Zaccheo dunque è certamente l’uomo del desiderio, ma è anche l’uomo che sa trasformare il desiderio in passi concreti. E in effetti è solo quel desiderio che può vincere le nostre paure e farci riguadagnare la vetta di quel burrone nel quale a volte ci sentiamo precipitati.
Cari Parrocchiani, contempliamo in questa pagina evangelica lo sguardo di Gesù, è il solo che non si posa mai per prima cosa sui peccati di una persona, ma sempre sulla sua fragilità e povertà, su ciò che manca a una vita piena. Interpella la parte migliore di ciascuno, quel frammento d’oro che nessun peccato arriverà mai a cancellare.

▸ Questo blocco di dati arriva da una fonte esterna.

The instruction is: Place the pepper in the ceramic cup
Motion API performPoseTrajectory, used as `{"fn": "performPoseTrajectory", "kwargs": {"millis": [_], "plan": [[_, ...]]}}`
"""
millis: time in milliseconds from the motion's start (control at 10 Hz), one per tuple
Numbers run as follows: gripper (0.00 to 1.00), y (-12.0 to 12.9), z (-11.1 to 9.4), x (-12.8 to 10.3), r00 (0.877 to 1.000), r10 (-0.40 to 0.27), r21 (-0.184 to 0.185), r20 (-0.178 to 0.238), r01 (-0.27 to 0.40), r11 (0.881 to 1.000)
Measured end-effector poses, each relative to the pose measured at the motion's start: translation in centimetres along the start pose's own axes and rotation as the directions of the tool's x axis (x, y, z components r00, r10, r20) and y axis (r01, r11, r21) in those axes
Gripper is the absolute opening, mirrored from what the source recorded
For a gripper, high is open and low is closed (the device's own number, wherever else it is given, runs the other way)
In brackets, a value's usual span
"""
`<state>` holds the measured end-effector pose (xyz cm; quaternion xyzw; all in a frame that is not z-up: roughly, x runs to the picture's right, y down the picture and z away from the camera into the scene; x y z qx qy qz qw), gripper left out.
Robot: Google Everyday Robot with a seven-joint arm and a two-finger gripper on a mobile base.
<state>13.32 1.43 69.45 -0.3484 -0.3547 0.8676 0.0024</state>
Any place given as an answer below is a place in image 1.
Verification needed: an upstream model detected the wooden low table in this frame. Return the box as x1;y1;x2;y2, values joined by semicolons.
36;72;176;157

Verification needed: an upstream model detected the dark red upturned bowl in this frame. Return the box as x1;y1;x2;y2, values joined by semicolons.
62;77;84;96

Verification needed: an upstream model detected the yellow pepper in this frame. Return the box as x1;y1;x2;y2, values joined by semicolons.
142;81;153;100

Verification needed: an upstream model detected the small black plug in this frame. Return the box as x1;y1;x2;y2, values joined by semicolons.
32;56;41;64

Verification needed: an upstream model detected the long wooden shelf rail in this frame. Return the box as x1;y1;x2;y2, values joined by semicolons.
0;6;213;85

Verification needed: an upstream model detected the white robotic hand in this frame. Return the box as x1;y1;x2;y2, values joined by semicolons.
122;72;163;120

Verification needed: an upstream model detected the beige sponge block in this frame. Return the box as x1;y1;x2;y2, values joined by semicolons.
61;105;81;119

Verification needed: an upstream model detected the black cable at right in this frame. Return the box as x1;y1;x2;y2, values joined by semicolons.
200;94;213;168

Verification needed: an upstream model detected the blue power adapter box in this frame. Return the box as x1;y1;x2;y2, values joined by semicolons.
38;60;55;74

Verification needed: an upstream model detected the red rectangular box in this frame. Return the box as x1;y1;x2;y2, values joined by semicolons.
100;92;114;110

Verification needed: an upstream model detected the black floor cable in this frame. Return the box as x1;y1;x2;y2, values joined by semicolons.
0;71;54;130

Come discepoli del Signore dovremmo imparare anche noi ad avere sguardi carichi di benevolenza, che non si posano innanzitutto sugli errori, sui peccati delle persone giudicando. Abbiamo bisogno di non perdere il nostro tempo giudicando gli altri con sguardi che gettano sentenze e mani che puntano il dito, questi sono atteggiamenti che ci rendono molto distanti dal Signore Gesù, che invece vorremmo seguire!
Gesù ripete a ciascuno di noi “Oggi mi fermo a casa tua”. Dio alla mia tavola, come un familiare, intimo come una persona cara, un Dio alla portata di tutti. Ognuno ha una dimora da offrire a Dio. E il passaggio del Signore lascerà un segno inconfondibile: qualcosa che riempie la vita e poi la fa sconfinare, nella condivisione fraterna con i più piccoli. Vorrei invitare la nostra comunità a custodire ed alimentare il desiderio tenace di incontrare Gesù. Spero anche che Gesù ci aiuti a liberarci di quelle paure o sensi di inferiorità che ci paralizzano, ci trattengono dal bene che potremmo compiere!